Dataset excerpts
-- Opening Marker --
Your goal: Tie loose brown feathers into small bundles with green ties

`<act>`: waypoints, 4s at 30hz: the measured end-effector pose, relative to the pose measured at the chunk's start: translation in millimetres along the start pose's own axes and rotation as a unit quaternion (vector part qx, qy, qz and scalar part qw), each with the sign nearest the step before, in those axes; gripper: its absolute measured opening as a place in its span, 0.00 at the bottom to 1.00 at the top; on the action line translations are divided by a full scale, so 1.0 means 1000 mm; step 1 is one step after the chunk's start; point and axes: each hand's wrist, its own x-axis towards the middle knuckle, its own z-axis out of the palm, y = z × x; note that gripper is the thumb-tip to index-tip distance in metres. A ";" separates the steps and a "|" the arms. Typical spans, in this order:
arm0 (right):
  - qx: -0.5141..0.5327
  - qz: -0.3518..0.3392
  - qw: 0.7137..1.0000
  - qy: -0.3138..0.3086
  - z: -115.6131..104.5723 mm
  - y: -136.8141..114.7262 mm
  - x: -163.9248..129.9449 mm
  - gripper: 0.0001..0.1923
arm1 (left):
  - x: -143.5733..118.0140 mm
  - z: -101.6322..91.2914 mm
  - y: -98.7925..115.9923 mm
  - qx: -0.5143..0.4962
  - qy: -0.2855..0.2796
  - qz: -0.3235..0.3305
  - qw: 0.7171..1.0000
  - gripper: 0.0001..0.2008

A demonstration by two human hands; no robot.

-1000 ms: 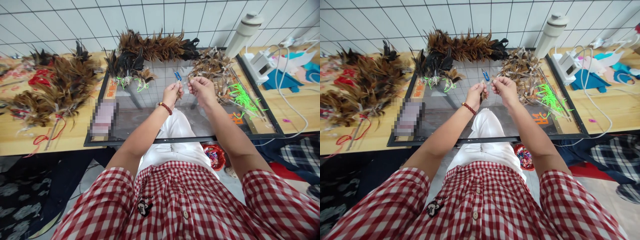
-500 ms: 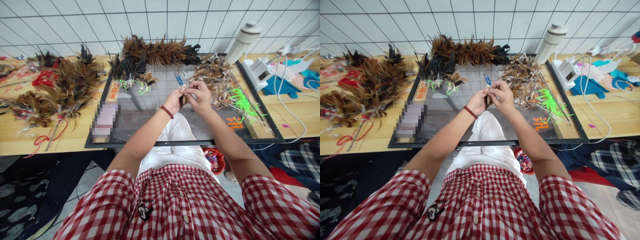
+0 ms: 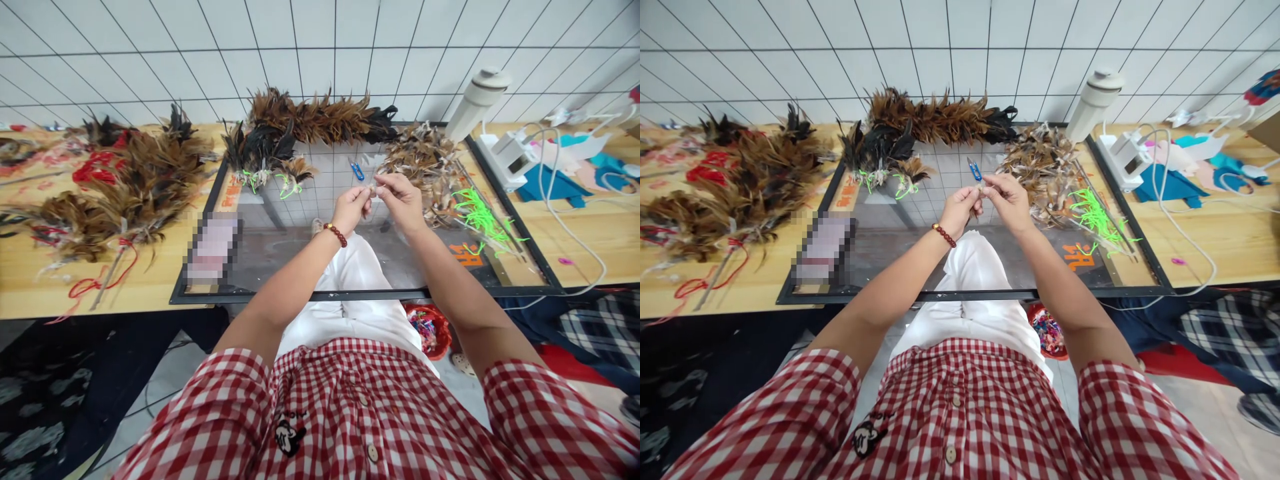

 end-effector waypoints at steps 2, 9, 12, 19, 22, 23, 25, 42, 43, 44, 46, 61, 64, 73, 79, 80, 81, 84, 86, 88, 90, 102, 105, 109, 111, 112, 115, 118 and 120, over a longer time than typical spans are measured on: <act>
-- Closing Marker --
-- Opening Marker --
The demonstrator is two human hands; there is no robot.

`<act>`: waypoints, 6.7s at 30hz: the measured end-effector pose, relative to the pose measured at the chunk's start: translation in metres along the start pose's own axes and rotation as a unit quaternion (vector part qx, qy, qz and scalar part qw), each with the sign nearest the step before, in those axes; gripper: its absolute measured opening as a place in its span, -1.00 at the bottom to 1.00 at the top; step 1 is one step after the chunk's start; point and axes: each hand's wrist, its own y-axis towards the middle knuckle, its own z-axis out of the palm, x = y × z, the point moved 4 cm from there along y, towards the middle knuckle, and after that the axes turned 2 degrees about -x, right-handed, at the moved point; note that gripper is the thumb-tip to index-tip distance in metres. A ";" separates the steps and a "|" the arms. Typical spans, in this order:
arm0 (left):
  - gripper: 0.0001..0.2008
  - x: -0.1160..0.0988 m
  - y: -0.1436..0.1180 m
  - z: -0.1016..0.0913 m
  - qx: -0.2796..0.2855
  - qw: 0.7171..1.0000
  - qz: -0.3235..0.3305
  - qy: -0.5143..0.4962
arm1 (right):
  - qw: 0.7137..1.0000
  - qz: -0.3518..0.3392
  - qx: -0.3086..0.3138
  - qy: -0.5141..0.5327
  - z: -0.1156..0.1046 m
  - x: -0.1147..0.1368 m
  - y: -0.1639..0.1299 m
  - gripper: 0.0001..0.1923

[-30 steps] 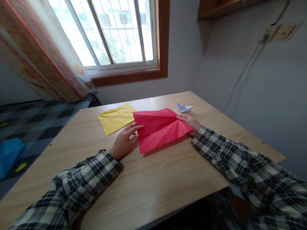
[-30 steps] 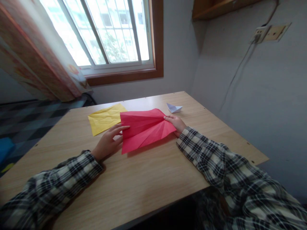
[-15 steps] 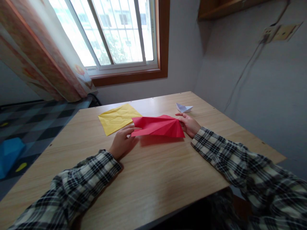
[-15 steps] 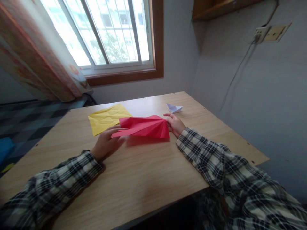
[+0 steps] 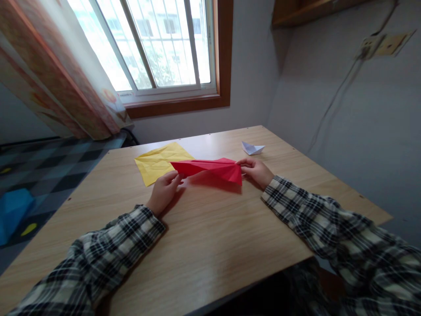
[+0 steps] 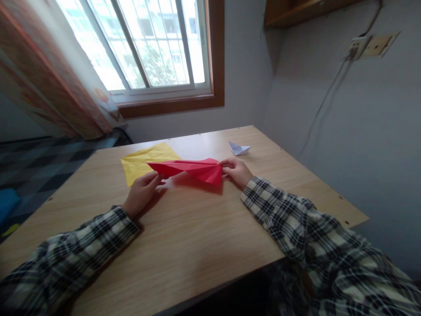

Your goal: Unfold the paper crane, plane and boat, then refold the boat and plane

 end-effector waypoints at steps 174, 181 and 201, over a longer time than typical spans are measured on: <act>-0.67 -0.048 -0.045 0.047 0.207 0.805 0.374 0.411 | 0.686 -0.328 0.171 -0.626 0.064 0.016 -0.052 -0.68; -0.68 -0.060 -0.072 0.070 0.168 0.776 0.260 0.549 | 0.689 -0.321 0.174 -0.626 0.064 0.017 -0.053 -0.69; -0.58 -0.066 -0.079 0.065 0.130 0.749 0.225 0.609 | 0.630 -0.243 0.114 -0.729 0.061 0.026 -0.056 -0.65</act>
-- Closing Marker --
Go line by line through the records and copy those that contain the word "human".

(Answer to this exercise)
A demonstration by two human hands; no robot.
The demonstrator is two human hands; there is no robot.

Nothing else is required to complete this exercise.